◆ Data segment:

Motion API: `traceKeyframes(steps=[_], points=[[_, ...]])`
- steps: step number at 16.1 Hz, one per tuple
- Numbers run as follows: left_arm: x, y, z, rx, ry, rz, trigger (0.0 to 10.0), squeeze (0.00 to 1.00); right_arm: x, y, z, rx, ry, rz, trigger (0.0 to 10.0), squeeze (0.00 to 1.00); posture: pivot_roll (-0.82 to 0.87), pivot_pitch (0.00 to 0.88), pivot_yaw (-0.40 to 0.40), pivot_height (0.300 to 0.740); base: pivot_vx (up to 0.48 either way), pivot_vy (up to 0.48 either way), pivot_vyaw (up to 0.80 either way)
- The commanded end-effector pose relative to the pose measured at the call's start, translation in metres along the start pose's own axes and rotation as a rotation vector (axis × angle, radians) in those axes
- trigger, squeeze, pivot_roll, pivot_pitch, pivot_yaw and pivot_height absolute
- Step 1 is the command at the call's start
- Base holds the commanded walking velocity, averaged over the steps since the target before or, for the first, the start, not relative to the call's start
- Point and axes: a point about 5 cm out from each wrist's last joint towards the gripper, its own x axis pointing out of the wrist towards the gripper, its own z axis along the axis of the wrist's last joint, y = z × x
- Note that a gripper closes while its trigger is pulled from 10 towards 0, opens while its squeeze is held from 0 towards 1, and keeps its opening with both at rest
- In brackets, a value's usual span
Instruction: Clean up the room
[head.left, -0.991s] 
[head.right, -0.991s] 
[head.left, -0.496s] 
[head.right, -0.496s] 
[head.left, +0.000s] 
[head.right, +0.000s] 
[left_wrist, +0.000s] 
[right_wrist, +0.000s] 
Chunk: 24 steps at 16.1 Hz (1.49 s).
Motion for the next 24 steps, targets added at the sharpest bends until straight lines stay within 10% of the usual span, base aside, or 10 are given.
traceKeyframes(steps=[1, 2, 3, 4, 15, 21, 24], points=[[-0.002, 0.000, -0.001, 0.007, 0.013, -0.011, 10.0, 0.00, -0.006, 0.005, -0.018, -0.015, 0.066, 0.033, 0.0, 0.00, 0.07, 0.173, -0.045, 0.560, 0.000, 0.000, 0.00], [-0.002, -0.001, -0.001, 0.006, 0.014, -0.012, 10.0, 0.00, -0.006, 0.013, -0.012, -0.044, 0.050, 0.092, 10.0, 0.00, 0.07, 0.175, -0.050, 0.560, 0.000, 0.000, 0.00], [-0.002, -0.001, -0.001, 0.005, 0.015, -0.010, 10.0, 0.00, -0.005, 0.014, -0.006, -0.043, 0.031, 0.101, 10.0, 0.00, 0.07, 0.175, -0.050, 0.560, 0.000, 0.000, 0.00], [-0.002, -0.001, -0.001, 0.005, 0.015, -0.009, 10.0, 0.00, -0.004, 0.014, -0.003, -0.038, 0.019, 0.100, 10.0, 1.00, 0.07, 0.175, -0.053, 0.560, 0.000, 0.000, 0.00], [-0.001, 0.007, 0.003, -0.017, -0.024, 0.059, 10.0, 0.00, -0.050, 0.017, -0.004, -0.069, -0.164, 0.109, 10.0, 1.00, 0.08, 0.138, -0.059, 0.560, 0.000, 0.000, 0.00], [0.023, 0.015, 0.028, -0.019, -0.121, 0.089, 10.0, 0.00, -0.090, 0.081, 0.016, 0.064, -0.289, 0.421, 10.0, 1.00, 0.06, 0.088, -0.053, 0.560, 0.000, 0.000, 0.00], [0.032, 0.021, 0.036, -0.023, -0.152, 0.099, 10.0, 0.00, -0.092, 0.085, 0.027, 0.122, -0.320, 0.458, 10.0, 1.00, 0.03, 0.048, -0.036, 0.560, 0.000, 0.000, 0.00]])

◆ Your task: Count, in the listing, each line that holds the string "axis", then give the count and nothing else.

◆ Exercise solution: 2